Bleckmann's original compositions, combining jazz and American classical influences (Ives, Copland) often reference a chorale-like serenity. "Origami" (set to a poem in Japanese by Reiko Aoki) begins simply but becomes both fuller and freer as the group collectively embellishes it. "DNA" features a Latinish beat and intricate octave-displaced counterpoint; it is modeled after unit-origami, in which hundreds of geometric shapes are assembled into a larger unit. "Nova Scotia" layers folk-like melodies into ambient soundscapes, restlessly bringing in new lines over previously established chords; it could be a kind of ambient ghost story, a preternatural lullaby in which innocence and experience (or good and evil) contest with no obvious resolution. "Without Sky," written for long-time collaborator Ben Monder, evokes the plains of middle America; it's segued here with the group improv "Rhombiododecahedron," which fits Out critic Andrew Velez's characterization of Theo's music as an "aural Rorshach test" from "a singer who has only recently fallen to earth." Urban and rural melt together in the prayer-like improvisation "Alloy," in duo with Skuli and sung through a megaphone.
The four "standards" provide a historical perspective even as their completely personal treatment recontexts them in the present.
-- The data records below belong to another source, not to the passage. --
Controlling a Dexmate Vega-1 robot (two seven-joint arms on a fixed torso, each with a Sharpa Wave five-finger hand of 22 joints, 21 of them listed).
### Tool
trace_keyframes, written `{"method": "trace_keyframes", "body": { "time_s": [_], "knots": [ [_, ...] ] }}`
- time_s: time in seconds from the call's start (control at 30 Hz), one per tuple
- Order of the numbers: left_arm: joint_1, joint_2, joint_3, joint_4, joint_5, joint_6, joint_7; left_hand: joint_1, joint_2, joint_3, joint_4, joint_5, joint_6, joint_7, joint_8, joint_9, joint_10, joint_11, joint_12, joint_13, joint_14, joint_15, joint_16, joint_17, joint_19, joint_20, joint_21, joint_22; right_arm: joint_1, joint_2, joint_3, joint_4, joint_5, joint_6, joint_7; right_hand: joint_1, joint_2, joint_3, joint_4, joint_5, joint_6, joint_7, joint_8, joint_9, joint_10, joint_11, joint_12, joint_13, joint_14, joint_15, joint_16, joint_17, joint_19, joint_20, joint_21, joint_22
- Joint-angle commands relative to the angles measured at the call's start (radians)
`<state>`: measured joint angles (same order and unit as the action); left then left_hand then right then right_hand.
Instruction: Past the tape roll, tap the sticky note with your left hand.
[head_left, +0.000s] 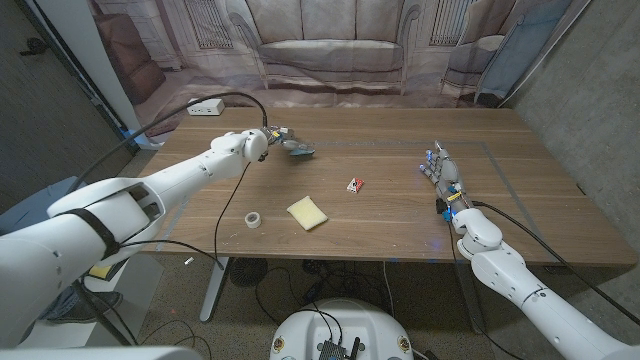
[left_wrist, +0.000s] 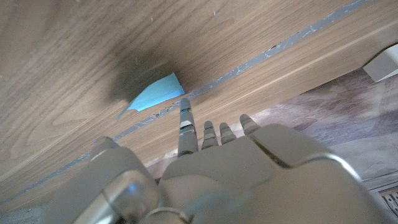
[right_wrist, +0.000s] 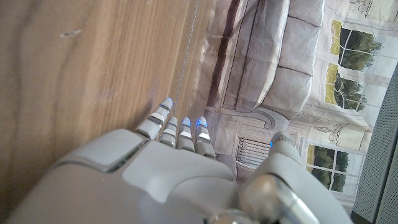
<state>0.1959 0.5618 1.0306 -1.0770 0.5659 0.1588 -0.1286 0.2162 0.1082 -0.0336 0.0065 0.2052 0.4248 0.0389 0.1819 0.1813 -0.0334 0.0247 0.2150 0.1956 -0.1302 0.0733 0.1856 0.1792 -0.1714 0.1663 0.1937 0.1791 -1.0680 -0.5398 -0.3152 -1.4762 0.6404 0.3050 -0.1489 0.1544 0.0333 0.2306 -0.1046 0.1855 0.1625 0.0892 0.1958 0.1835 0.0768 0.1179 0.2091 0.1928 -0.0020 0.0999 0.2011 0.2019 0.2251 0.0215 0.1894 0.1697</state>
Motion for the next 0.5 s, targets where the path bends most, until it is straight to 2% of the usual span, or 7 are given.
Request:
{"method": "trace_keyframes", "body": {
  "time_s": [0.03,0.5],
  "knots": [
    [0.017,0.005,-0.011,-0.049,0.010,0.008,-0.007,0.006,0.002,0.006,0.001,0.003,-0.005,-0.003,-0.001,0.001,0.005,0.004,0.007,0.003,0.002,-0.002,0.007,0.002,-0.050,0.010,0.007,0.005,-0.009,-0.001,0.006,-0.005,0.002,0.008,-0.002,-0.004,0.006,0.000,-0.006,0.004,0.009,-0.003,-0.001,0.006,0.010,0.002,-0.002,0.005,0.007,0.006,0.004,0.006,0.005,0.005,0.005,0.003],
    [0.018,-0.025,-0.006,-0.038,0.017,-0.009,0.002,0.009,0.003,0.008,0.000,0.003,-0.003,-0.004,0.003,0.001,0.001,0.010,0.005,0.003,0.000,-0.001,0.006,0.002,-0.050,0.004,0.008,0.005,-0.028,-0.002,0.014,-0.018,0.002,0.017,-0.013,-0.004,0.006,0.000,-0.007,0.004,0.009,-0.002,-0.001,0.006,0.009,0.002,-0.002,0.005,0.007,0.006,0.003,0.006,0.005,0.004,0.006,0.003]
  ]
}}
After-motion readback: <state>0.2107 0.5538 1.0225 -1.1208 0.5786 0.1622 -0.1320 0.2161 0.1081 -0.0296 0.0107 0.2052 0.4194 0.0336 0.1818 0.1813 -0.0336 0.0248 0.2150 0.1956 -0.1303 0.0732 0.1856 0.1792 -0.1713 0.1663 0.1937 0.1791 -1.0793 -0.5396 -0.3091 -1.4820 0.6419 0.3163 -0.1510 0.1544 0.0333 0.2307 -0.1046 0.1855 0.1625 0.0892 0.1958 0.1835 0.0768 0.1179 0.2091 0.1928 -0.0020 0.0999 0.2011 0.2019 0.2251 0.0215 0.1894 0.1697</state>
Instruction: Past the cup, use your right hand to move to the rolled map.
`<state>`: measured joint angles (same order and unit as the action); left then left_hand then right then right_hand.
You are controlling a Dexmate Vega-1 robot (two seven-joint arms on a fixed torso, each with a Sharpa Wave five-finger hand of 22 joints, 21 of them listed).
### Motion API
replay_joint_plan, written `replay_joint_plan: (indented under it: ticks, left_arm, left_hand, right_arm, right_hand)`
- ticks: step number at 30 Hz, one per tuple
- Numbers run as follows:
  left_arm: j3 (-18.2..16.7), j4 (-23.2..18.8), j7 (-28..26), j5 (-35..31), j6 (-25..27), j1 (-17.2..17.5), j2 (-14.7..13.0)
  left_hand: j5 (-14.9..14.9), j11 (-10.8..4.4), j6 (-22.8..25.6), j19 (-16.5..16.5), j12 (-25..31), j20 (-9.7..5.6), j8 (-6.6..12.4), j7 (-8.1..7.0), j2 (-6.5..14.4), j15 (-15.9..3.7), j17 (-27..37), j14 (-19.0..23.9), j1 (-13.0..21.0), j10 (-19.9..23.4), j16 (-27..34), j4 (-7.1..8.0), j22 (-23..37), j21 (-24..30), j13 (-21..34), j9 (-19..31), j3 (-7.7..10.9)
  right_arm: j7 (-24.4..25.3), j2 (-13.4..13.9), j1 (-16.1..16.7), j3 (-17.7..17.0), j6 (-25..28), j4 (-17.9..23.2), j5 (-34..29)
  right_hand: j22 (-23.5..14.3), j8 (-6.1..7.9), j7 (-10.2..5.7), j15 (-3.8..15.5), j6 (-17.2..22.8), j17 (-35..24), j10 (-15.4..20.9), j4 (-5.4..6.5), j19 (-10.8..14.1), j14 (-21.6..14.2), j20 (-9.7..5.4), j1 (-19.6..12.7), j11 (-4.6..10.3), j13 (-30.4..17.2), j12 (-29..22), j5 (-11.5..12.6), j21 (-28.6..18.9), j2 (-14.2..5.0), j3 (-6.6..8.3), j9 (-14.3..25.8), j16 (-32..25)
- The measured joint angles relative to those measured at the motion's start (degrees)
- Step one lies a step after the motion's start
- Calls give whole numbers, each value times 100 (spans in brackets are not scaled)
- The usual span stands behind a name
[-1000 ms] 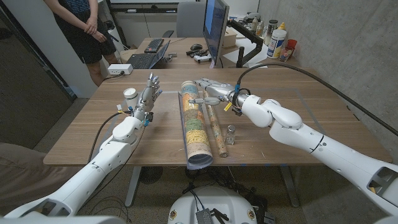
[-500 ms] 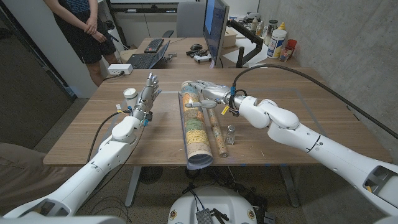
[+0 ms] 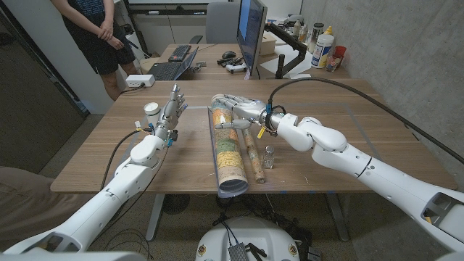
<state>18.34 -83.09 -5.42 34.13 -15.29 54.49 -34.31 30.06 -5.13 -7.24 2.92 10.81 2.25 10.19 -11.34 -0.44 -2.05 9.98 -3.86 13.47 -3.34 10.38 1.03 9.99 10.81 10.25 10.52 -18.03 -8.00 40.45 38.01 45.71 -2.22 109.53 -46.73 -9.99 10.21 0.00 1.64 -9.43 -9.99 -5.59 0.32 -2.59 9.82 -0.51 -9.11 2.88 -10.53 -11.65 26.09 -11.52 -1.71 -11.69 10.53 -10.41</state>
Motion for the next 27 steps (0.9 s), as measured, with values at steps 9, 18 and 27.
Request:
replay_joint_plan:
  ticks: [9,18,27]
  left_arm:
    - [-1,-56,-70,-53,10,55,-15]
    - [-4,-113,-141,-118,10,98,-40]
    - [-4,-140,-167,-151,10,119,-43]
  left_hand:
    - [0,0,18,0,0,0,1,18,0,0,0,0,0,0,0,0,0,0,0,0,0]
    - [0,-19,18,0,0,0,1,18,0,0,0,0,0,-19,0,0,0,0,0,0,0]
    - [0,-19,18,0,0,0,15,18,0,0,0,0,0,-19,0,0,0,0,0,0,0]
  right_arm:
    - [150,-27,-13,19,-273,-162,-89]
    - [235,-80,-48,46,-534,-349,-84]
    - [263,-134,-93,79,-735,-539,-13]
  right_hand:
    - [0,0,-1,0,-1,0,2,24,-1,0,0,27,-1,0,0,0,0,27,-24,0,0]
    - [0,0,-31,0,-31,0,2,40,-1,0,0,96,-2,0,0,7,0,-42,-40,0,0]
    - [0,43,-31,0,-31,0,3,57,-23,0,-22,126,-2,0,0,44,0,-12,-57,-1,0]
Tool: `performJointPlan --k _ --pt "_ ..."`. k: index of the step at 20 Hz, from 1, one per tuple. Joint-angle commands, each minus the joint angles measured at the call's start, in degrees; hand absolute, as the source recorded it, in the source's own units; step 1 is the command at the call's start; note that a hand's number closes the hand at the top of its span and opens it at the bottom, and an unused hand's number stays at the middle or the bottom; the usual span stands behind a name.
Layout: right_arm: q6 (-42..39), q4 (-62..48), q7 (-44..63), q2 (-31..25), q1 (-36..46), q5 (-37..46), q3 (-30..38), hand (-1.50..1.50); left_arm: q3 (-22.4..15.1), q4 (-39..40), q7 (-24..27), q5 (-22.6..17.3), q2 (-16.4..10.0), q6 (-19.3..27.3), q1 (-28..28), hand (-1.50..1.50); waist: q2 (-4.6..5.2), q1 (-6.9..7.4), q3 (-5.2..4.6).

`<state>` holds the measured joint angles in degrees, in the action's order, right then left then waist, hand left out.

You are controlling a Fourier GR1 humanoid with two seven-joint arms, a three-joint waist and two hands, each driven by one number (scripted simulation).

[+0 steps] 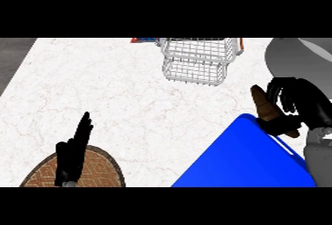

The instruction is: Pick the croissant from the tray and place it in the tiered basket

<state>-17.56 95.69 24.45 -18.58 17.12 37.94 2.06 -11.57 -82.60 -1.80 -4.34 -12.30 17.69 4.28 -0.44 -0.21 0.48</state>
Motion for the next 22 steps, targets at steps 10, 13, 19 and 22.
performJointPlan --k 10,13,19,22 --pt "-13.1 13.9 10.9 -11.3 18.9 -16.8 15.3 1.5 0.6 4.6 1.8 1.9 1.5 0.4 -0.7 0.0 0.32 0.17 -0.54" --pt "-12.8 11.5 14.5 -11.7 24.2 -15.8 13.5 1.5 1.2 4.5 2.2 0.1 0.5 -2.8 0.6 0.0 0.39 0.54 -0.55" --pt "-8.1 4.5 17.5 -7.7 31.3 -10.7 7.1 1.5 0.5 3.6 3.0 1.8 2.4 -1.5 0.9 0.0 0.48 0.87 -0.54" --pt "-5.0 -3.9 12.9 -7.7 33.2 -7.8 6.6 1.5 1.8 1.0 1.1 0.2 0.3 -3.5 2.2 0.0 0.55 1.22 -0.51"
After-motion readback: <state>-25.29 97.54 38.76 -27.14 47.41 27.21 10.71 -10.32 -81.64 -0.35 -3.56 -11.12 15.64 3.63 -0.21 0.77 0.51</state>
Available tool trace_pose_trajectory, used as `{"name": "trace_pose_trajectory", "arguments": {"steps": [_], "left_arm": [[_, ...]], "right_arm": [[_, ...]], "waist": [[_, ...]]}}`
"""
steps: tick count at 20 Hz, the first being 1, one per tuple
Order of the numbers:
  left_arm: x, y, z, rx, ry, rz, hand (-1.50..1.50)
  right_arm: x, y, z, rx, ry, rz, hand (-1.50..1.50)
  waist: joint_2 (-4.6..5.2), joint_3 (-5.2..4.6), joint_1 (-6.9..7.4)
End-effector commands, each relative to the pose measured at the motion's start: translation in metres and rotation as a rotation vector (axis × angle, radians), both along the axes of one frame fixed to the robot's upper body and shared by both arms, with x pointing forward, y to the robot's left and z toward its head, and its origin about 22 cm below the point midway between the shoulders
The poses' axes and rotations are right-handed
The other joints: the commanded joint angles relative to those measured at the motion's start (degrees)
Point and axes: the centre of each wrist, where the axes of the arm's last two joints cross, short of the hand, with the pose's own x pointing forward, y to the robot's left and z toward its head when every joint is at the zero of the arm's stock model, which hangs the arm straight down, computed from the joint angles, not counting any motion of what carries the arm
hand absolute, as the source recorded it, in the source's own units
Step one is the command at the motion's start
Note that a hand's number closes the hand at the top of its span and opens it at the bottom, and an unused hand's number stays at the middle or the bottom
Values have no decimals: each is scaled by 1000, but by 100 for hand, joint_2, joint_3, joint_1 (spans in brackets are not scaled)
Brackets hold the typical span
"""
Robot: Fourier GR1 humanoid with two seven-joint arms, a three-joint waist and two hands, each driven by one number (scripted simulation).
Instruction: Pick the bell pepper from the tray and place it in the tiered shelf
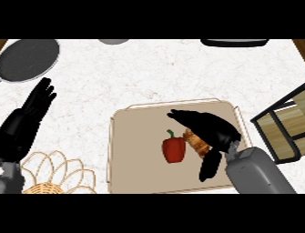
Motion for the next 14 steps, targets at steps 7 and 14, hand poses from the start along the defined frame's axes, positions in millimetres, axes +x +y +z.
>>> {"name": "trace_pose_trajectory", "arguments": {"steps": [7, 14], "left_arm": [[4, -25, -2, 3, -9, -2, 0], [3, -3, 5, 0, 7, 5, 0]], "right_arm": [[4, 13, -35, -45, 38, 29, -150], [8, 9, -63, -38, 97, 38, -150]], "waist": [[5, 1, 6], [7, 1, 11]]}}
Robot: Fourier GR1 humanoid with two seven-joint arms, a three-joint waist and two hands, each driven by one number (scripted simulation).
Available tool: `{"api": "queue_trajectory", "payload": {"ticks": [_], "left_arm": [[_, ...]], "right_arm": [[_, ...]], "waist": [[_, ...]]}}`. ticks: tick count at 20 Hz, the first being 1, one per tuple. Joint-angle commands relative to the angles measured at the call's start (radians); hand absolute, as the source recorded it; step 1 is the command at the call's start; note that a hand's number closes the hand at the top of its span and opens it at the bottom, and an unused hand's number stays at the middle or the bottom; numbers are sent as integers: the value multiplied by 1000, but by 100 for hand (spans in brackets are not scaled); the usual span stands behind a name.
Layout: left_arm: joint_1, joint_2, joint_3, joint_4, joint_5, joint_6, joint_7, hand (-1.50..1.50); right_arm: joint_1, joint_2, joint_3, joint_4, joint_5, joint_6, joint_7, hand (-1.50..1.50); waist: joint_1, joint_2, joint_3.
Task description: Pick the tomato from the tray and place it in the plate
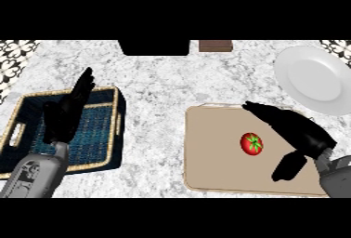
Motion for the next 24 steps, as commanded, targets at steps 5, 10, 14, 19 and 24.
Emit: {"api": "queue_trajectory", "payload": {"ticks": [5, 10, 14, 19, 24], "left_arm": [[-50, -23, 71, 118, -34, -57, -70, 0], [47, -81, 32, -21, -84, -18, -14, 0], [15, -82, 98, 126, -90, -67, -146, 0], [23, -83, 93, -27, -90, -85, 28, 0], [-48, -125, 120, 85, -123, -78, -33, 0]], "right_arm": [[-38, 138, -5, 170, 166, 46, -61, -150], [-28, 177, -37, 308, 253, 35, -171, -150], [16, 197, -73, 253, 287, 74, -157, -150], [-18, 241, -93, 478, 401, -30, -310, -150], [-30, 297, -125, 382, 453, -26, -273, 150]], "waist": [[-3, 2, 0], [1, 0, 0], [-7, 0, 0], [0, 0, 1], [-6, 0, 0]]}}
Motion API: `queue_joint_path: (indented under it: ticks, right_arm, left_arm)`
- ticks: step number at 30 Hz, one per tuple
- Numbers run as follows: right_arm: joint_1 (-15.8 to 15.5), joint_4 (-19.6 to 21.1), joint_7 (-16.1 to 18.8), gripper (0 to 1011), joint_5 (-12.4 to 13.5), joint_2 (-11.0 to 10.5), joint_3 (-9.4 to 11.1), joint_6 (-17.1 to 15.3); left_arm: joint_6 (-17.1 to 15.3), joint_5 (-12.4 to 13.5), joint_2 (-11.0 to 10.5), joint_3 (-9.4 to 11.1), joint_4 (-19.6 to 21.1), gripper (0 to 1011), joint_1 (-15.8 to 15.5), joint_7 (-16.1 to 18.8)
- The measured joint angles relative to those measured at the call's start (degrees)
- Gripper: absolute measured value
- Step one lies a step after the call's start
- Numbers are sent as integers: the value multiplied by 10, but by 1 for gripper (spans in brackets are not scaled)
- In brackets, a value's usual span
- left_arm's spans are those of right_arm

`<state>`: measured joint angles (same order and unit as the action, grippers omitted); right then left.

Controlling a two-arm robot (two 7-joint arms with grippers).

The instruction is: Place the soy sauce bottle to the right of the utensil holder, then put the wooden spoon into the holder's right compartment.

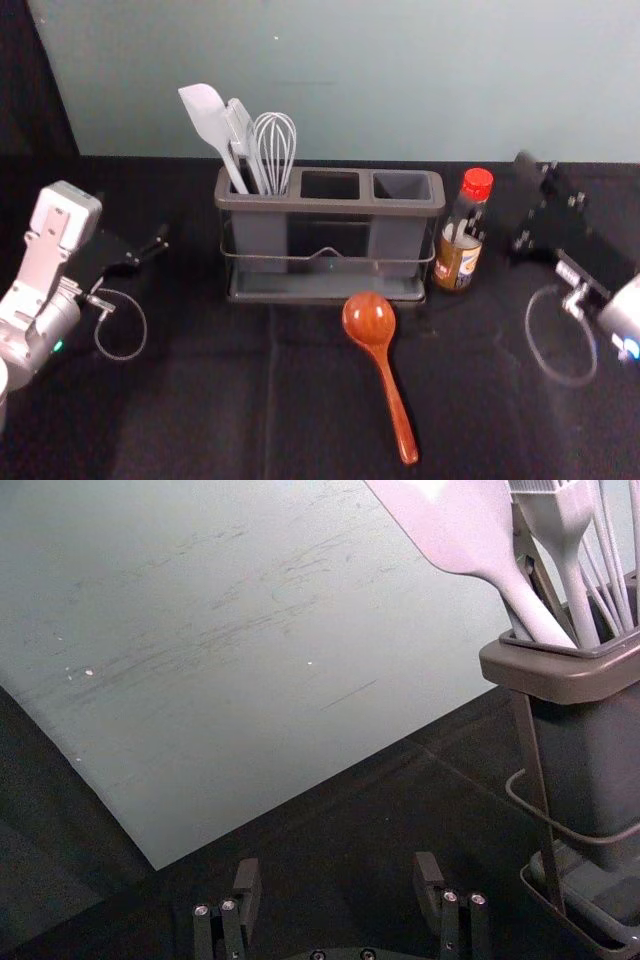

Machaut's courtly love plaint "Douce dame jolie" takes on an obsessed, gently ominous tone, while Brecht-Eilser's anti-Nazi tribute "An den kleinen Radioapparat" is as embodied as direct testimony. "I Remember You" seems caught in some trip-hop psychedelic deconstruction of time, the singer himself eventually dissolving into the past and gone with the loved one; "Life is Just a Bowl of Cherries" is autumnal retrospection and heartfelt hymn.
Layering and silence are as much a part of this music as surprise and reflection. With its subtle modulations between ethereality and pathos, sublimity and dread, knowingness and outright irreverence, ironic detachment and tenderness, Origami cultivates the art of musicmaking with and beyond language for the expression of life's fleeting, inchoate experience and its underlying connections."